Gluten Disputin’

Is this whole gluten craze just a fad or is gluten actually making you sick? I have a confession. I get a huge kick out of hearing people’s ignorant comments about gluten! Of course informed, educated statements are one thing…but proclaiming that this “whole gluten free era” is nothing more than a widespread delusion, fad or trend is just plain laughable! And, when the same (uneducated) individuals are asked…so, what IS gluten? Typical answer: “Um, I don’t really know but I think it’s like the wheat in bread and stuff.”

Classic!

On the flip side, another group of individuals has given up gluten, but they have no clue as to why they don’t eat it. They just heard that it was bad for them. Even more classic!

Check out this video.

Gluten. What is it?

According to Wikipedia, Gluten (from Latin gluten, “glue“) is a protein composite found in wheat and related grains, including barley and rye.

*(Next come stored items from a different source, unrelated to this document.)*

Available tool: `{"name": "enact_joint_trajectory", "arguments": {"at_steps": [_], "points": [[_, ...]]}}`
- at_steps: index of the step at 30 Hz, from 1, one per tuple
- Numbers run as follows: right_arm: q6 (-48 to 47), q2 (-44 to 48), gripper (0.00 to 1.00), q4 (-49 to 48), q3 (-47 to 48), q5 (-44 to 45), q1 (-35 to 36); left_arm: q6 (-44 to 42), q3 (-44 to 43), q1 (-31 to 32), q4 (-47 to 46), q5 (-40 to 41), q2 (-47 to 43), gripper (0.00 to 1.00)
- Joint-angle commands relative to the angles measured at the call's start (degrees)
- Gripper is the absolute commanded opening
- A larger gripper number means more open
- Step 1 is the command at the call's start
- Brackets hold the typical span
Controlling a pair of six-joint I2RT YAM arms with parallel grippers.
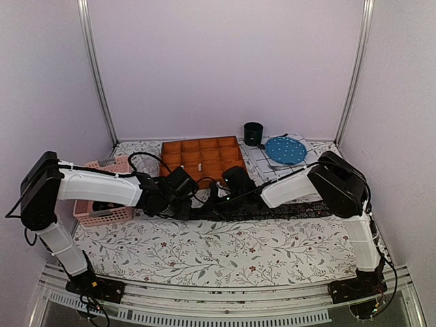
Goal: Roll the ties
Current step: Roll the tie at the center of the board.
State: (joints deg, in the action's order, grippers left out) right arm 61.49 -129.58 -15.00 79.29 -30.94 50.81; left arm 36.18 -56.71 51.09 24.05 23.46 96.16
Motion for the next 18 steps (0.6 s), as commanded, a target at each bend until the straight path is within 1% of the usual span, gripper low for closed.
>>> {"name": "enact_joint_trajectory", "arguments": {"at_steps": [1,5,11,18], "points": [[-1.4,13.3,0.07,0.9,-1.7,2.1,-0.6,-0.7,-1.0,-0.3,1.1,1.4,0.9,0.0],[-2.0,17.7,0.08,1.4,-4.1,4.1,-1.4,-1.2,-2.3,0.5,1.8,2.2,1.8,0.0],[-4.9,25.2,0.11,4.7,-9.6,10.0,-3.3,-2.0,-5.6,2.4,3.3,4.1,5.1,0.0],[-6.5,29.4,0.12,6.3,-15.1,14.4,-4.4,-3.1,-10.6,4.9,5.2,6.4,9.5,0.0]]}}
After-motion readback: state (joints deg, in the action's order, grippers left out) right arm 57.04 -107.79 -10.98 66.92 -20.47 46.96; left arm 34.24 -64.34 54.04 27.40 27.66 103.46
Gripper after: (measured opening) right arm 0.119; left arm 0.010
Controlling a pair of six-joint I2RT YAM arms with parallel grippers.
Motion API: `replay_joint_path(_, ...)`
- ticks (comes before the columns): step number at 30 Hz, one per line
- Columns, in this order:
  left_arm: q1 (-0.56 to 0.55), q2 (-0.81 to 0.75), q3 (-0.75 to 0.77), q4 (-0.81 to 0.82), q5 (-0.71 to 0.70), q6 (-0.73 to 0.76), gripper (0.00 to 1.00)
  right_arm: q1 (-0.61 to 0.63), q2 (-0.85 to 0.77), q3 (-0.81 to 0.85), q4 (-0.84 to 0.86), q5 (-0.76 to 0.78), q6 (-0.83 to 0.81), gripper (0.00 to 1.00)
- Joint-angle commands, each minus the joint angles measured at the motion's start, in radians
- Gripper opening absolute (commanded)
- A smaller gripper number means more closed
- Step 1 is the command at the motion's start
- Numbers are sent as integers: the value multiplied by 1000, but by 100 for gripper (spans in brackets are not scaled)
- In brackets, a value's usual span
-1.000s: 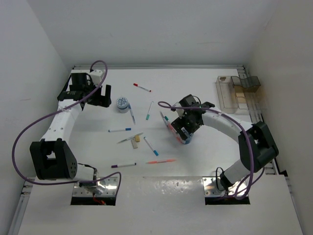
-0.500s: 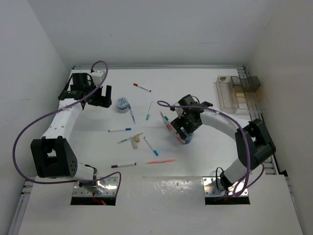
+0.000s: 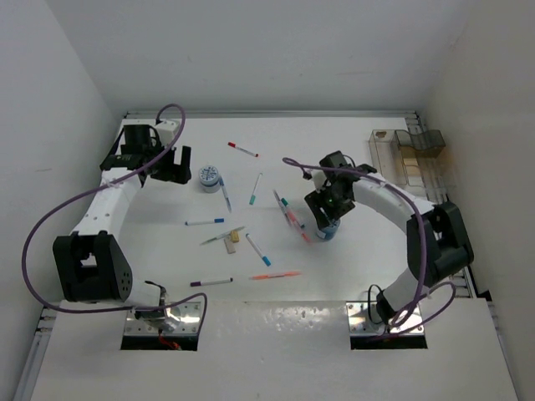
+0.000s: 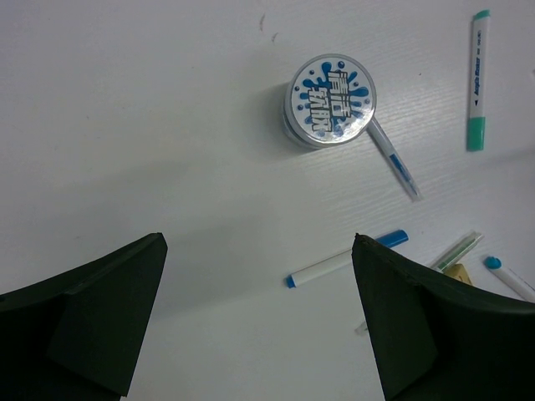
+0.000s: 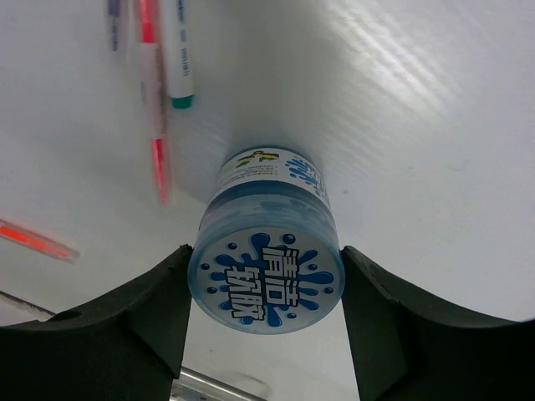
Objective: Sort the stationery into containers
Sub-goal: Pick up the stationery from the center of the board, then place the stationery in the storage box.
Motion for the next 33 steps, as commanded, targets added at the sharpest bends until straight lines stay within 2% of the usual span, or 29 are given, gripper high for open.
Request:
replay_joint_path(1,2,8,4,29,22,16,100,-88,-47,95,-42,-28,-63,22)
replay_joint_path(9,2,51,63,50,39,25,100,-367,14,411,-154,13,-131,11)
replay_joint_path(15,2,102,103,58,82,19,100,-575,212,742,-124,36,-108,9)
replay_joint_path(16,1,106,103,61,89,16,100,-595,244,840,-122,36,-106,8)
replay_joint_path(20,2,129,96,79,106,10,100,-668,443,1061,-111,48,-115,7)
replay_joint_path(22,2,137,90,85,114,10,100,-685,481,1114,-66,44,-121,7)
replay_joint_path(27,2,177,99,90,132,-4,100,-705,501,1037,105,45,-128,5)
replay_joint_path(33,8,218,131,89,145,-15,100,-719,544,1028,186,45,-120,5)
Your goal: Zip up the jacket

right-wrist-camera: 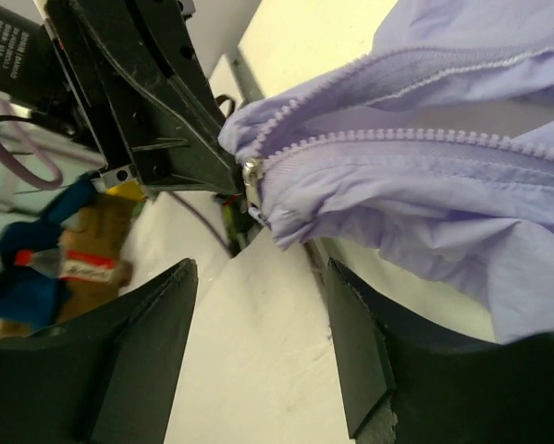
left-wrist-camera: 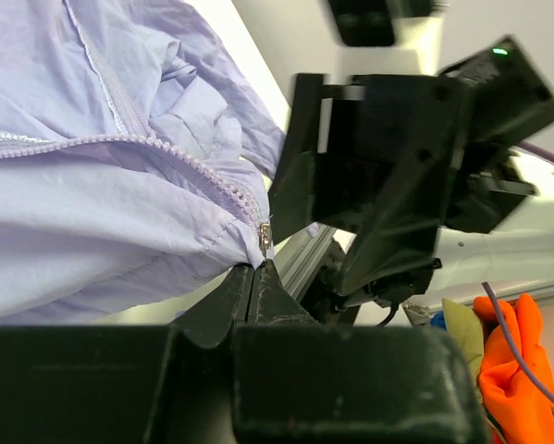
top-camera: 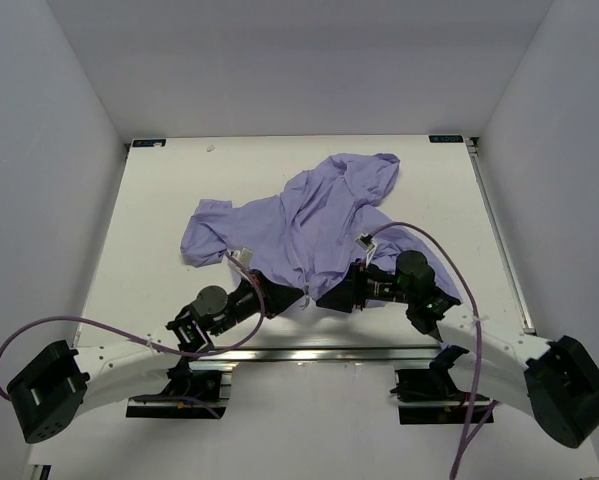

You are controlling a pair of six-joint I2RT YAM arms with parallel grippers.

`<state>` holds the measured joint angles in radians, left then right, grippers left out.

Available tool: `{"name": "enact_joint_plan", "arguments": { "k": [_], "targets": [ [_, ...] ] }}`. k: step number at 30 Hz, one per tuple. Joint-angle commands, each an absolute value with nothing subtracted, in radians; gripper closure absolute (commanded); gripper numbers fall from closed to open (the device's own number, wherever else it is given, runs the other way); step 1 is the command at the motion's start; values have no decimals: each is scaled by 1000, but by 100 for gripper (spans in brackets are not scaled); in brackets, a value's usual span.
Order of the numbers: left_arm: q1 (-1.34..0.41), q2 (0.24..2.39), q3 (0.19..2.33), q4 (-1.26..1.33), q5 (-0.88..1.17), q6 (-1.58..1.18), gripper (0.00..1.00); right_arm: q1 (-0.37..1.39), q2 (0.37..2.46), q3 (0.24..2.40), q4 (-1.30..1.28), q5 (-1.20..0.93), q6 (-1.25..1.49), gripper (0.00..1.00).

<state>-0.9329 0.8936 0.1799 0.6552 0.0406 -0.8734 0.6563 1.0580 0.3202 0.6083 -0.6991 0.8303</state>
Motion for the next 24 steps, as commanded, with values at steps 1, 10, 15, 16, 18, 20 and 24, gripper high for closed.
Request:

Gluten gives bread its fluffy, airy texture and is also used as a stabilizing agent in many processed foods. Gluten is in everything from beauty products to packaged foods – and can also be found in many vitamins, supplements and medications.

Gluten is not what it used to be.

In the late 1960’s, gluten was hybridized, cross-bread and re-engineered to increase the supply of grains. According to cardiologist

Dr. William Davis, author of the book, Wheat Belly, today’s hybridized wheat contains sodium azide, a known toxin. Gluten also goes through a gamma irradiation process during manufacturing. Our bodies no longer digest gluten – and when you understand more about it, it’s obvious why.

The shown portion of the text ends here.